CDU & SPD gegen "Totalliberalisierung"

Im Saarland wird es keine weitere Liberalisierung der Ladenöffnungszeiten geben. Einen entsprechenden Gesetzentwurf der FDP lehnte der Landtag am Mittwoch mit den Stimmen von CDU, SPD und Grünen ab. Die Liberalen kritisierten, mit dieser Entscheidung stehe das Saarland allein da. In allen anderen Bundesländern würden derzeit Ausweitungen der Öffnungszeiten diskutiert und geplant. Die SPD sprach sich ebenso wie die CDU gegen eine "Totalliberalisierung" aus. Ihr Argument: Längere Öffnungszeiten würden nicht dazu führen, dass die Menschen mehr Geld ausgeben.

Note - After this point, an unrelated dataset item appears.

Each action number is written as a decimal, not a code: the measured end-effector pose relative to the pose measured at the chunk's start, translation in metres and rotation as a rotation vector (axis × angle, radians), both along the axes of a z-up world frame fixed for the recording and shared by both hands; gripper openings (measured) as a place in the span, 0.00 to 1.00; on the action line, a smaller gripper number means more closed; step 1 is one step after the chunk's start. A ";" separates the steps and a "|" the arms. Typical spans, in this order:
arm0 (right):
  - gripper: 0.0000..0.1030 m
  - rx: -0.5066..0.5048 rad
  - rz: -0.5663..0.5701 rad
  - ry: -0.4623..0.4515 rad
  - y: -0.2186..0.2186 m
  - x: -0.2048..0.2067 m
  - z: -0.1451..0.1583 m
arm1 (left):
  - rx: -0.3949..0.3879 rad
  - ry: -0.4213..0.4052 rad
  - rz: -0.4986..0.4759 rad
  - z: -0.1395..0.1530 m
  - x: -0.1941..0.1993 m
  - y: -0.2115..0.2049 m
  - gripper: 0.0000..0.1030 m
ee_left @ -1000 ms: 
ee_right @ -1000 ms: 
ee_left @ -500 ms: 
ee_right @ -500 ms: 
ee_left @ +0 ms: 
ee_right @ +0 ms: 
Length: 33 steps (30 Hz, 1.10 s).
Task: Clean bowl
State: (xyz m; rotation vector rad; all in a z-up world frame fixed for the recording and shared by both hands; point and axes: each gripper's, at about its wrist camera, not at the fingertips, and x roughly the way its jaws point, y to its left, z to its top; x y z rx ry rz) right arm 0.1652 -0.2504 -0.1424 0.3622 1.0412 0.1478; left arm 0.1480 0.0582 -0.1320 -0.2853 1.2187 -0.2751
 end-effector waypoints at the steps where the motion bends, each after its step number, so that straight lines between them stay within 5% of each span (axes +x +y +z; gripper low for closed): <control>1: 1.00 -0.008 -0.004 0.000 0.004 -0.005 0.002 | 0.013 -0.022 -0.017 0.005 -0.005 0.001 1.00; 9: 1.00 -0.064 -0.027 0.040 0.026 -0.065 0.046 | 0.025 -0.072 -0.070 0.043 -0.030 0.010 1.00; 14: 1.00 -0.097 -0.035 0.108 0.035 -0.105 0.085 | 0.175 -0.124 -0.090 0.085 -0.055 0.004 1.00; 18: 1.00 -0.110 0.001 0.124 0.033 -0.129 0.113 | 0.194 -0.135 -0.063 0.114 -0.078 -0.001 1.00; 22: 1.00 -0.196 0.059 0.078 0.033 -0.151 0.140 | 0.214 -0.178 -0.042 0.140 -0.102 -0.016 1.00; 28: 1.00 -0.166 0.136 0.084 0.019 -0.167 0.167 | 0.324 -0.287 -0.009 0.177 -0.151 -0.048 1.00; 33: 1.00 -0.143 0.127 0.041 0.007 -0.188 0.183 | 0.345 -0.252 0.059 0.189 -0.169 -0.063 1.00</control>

"Wir glauben nicht, dass 14 Stunden zu wenig sind", sagte Bernd Wegner (CDU) laut "Saarbrücker Zeitung". Es werde bei den Öffnungszeiten zwischen 06.00 und 20.00 Uhr bleiben. Von einer Liberalisierung profitierten nur große Geschäfte.

Regierungssprecher Udo Recktenwald (CDU) hatte schon im Dezember 2005 gegenüber "Saartext" angekündigt, das Land habe zwar zugestimmt, dass künftig die Länder über die Öffnungszeiten entscheiden sollten. Eine Liberalisierung werde im Saarland aber abgelehnt.

Mit Rücksicht auf die Sonntagsruhe und die kleinen und mittelständischen Händler würden die jetzigen Öffnungszeiten beibehalten. Längere Öffnungszeiten nützten nur den großen Märkten.

Darüber hinaus dürften sich auch die Verkäuferinnen und Verkäufer im Saarland darüber freuen, noch gewisse Zeiten für sich, die Familie und Freunde zu haben.